* _Dataset_:
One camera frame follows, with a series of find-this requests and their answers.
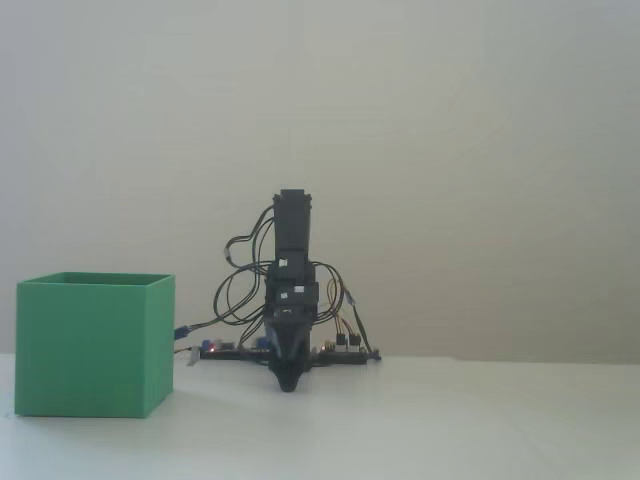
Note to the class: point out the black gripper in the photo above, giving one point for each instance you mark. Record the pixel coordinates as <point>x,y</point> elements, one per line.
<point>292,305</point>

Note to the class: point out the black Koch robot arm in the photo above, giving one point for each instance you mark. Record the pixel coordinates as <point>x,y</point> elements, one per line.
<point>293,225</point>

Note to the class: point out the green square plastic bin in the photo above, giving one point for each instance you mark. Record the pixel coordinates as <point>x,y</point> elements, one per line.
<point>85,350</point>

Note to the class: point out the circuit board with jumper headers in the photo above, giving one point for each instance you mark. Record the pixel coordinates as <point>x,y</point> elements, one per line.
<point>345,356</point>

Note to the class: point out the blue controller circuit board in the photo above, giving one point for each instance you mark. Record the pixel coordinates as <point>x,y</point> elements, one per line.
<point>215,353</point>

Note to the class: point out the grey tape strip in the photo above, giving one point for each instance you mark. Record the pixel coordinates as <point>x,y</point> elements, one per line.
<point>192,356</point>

* * *

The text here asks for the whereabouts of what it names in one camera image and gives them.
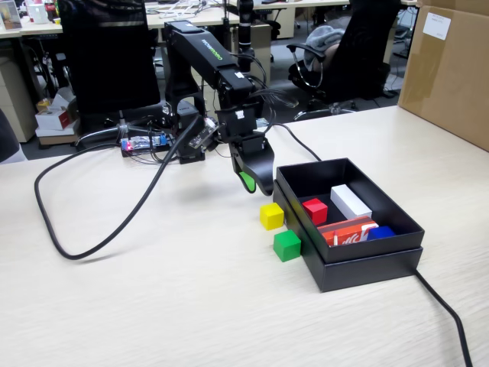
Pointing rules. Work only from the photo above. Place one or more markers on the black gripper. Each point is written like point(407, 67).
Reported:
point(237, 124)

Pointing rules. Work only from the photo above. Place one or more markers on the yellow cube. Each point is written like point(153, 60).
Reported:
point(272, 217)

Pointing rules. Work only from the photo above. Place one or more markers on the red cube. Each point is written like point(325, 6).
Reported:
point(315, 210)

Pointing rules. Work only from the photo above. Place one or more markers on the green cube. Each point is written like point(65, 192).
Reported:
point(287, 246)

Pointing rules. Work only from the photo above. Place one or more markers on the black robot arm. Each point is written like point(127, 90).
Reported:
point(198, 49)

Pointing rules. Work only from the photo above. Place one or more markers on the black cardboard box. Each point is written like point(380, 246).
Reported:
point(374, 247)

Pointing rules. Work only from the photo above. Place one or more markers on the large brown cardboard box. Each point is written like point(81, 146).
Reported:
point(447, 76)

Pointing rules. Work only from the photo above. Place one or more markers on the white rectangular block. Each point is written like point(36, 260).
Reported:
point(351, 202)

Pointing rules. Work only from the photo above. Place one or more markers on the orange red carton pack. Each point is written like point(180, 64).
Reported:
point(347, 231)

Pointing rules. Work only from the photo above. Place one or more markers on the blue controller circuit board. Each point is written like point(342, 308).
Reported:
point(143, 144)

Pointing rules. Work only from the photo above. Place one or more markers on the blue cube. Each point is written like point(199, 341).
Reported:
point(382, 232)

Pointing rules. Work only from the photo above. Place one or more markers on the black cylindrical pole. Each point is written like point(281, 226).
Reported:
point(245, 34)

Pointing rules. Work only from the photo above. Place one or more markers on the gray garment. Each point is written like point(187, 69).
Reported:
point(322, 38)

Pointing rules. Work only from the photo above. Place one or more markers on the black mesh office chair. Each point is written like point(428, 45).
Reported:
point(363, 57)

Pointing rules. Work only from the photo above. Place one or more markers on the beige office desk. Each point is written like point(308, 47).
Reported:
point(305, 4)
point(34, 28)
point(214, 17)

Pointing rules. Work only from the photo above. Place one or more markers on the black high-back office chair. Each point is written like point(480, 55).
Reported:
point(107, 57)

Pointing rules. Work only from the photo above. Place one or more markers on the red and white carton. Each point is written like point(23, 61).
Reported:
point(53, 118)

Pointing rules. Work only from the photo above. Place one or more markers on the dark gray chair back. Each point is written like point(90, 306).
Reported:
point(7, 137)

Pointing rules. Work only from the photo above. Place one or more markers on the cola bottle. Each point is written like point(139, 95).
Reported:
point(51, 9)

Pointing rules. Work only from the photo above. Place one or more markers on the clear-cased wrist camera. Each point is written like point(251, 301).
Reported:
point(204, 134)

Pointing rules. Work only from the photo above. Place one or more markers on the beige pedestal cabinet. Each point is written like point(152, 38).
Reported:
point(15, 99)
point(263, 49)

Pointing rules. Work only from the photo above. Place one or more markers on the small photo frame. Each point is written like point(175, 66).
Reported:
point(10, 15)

* _Work to complete_:
The required output is every line above from the one with "<point>215,353</point>" down to the one with "<point>192,356</point>", restated word for word, ends included.

* _Expected answer_:
<point>215,353</point>

Note to the class: point out the grey tape strip in the photo above, giving one point for each instance you mark. Record the pixel coordinates as <point>x,y</point> elements, one per line.
<point>192,356</point>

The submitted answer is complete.